Me Kelada, qui pratique à Val-d'Or, dit avoir accepté la cause non pas à cause de Tremblay, mais à cause de ses allégeances pro-vie.
L'enfant à naître
«Je ne souhaitais pas plaider la cause de Tremblay, mais celle de l'enfant à naître! La grossesse était assez avancée et, puisque j'avais gagné devant deux tribunaux inférieurs, j'étais confiant de l'emporter aussi en Cour suprême», a-t-il déclaré cette semaine au Soleil.
C'est fort d'un jugement de la Cour d'appel qui stipulait que l'enfant conçu mais pas encore né possédait un statut civil peu importe le stade de la grossesse et qu'en principe, il avait le droit d'être porté à terme, que Me Kelada s'est présenté devant le plus haut tribunal du pays le 8 août 1989.
«La cause était tellement importante que le juge en chef Brian Dickson avait exigé un banc complet de neuf juges. Il en avait sorti plusieurs de leurs vacances, dont un qui était en croisière et un autre qui était en voyage en France», se souvient l'avocat.
Avortement secret
Me Kelada et l'avocat de Chantal Daigle, Daniel Bédard, maintenant juge à la Cour du Québec, avaient plaidé durant tout l'avant-midi. C'est lors de la pause du midi que le Procureur général du Québec avait informé la cour que la femme de 20 ans s'était fait avorter à Boston un peu plus tôt durant la semaine sans que le tribunal n'en soit informé.

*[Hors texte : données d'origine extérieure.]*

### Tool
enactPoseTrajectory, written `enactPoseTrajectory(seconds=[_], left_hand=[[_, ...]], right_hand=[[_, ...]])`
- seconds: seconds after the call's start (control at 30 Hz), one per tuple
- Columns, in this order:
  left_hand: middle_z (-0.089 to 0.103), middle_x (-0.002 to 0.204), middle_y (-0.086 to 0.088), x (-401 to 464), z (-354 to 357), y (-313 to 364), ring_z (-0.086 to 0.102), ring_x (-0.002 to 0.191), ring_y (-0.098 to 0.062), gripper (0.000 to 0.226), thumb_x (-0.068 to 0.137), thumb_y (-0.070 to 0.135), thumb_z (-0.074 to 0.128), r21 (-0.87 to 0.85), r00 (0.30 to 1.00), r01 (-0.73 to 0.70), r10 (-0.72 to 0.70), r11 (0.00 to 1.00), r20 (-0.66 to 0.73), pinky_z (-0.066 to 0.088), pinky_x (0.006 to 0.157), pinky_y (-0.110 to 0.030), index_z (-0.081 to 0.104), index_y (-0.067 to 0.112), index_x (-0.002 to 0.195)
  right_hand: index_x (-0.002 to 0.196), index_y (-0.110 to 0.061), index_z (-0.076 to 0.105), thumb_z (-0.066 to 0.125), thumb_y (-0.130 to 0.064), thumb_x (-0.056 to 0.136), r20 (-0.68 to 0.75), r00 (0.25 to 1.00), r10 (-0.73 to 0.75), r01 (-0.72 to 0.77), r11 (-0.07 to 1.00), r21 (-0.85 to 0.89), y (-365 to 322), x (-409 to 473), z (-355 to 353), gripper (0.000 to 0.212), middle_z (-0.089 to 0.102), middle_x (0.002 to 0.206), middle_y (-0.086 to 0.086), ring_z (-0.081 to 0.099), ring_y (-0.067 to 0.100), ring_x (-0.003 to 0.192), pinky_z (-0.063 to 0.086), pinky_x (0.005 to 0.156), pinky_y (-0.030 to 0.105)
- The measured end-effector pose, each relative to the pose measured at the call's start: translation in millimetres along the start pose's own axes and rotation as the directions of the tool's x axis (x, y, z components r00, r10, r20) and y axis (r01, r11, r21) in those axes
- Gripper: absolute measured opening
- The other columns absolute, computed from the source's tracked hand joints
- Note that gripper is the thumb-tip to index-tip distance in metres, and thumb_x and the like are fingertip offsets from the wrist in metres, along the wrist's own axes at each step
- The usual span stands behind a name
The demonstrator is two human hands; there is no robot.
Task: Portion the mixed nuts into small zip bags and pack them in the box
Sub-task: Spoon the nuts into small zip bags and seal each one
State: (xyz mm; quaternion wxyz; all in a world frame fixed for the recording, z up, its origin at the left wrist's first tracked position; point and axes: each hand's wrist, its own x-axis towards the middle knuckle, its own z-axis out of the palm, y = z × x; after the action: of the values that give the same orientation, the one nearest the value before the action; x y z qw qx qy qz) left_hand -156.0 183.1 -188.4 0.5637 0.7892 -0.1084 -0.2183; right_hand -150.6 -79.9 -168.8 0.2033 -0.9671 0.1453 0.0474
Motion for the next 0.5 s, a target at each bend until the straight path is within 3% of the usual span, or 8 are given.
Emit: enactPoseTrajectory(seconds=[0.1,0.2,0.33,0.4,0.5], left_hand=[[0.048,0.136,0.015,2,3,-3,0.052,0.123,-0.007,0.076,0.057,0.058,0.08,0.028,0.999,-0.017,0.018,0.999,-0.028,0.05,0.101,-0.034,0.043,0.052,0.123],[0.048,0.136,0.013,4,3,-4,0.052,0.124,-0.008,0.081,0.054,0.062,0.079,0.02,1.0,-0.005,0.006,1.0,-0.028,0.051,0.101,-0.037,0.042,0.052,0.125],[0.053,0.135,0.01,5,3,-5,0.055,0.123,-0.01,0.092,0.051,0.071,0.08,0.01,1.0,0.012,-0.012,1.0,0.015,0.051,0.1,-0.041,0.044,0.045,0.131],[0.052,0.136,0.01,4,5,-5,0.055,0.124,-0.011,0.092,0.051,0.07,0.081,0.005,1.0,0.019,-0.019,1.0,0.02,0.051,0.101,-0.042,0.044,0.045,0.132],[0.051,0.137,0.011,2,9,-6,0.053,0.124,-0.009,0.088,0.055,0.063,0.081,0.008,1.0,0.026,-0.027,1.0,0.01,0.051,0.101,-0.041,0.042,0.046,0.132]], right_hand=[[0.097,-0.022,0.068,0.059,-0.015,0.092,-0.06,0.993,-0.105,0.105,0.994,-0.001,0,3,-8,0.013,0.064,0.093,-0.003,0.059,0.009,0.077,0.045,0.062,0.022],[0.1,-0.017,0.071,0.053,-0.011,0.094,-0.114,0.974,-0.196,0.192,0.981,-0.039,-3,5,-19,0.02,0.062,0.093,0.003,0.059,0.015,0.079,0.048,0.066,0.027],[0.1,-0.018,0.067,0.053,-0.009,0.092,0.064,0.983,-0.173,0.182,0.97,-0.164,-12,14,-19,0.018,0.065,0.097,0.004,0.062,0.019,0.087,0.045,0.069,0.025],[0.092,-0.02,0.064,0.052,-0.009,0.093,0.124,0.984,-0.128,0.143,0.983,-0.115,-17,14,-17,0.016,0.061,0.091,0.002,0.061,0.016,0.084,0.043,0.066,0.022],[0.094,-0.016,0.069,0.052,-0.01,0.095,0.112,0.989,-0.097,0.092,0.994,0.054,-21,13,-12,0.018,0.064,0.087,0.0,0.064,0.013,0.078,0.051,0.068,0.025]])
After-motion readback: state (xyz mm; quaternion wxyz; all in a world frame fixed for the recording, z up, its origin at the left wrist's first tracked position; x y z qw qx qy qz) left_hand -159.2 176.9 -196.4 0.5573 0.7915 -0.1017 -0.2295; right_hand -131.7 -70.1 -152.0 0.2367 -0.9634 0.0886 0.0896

«Les juges de la Cour suprême étaient très fâchés! Je me souviens que le juge Antonio Lamer était vraiment en furie et qu'il avait demandé à Me Bédard s'il était au courant que sa cliente s'était fait avorter. Il avait évidemment répondu non», se souvient Me Kelada.
Devant l'importance du dossier, les neuf juges avaient tout de même choisi de rendre un jugement plutôt que de laisser la cause de côté puisqu'elle était devenue caduque. La décision unanime avait donné raison à la jeune femme.
«Quand il a appris que Chantal Daigle s'était fait avorter, Jean-Guy Tremblay s'est mis à pleurer! Il pleurait car, pour lui, c'était son enfant et il devait naître!», poursuit l'avocat abitibien.
Même s'il insiste sur l'aspect dramatique de cette cause, Me Kelada n'en souligne pas moins son importance en droit canadien. «C'est la Cour suprême, alors aucun tribunal n'a rendu par la suite de décision qui allait à l'encontre de celle-là. Tremblay contre Daigle fait maintenant partie du patrimoine juridique et les professeurs de droit de partout au pays citent cette cause à tous leurs étudiants de première année», conclut-il.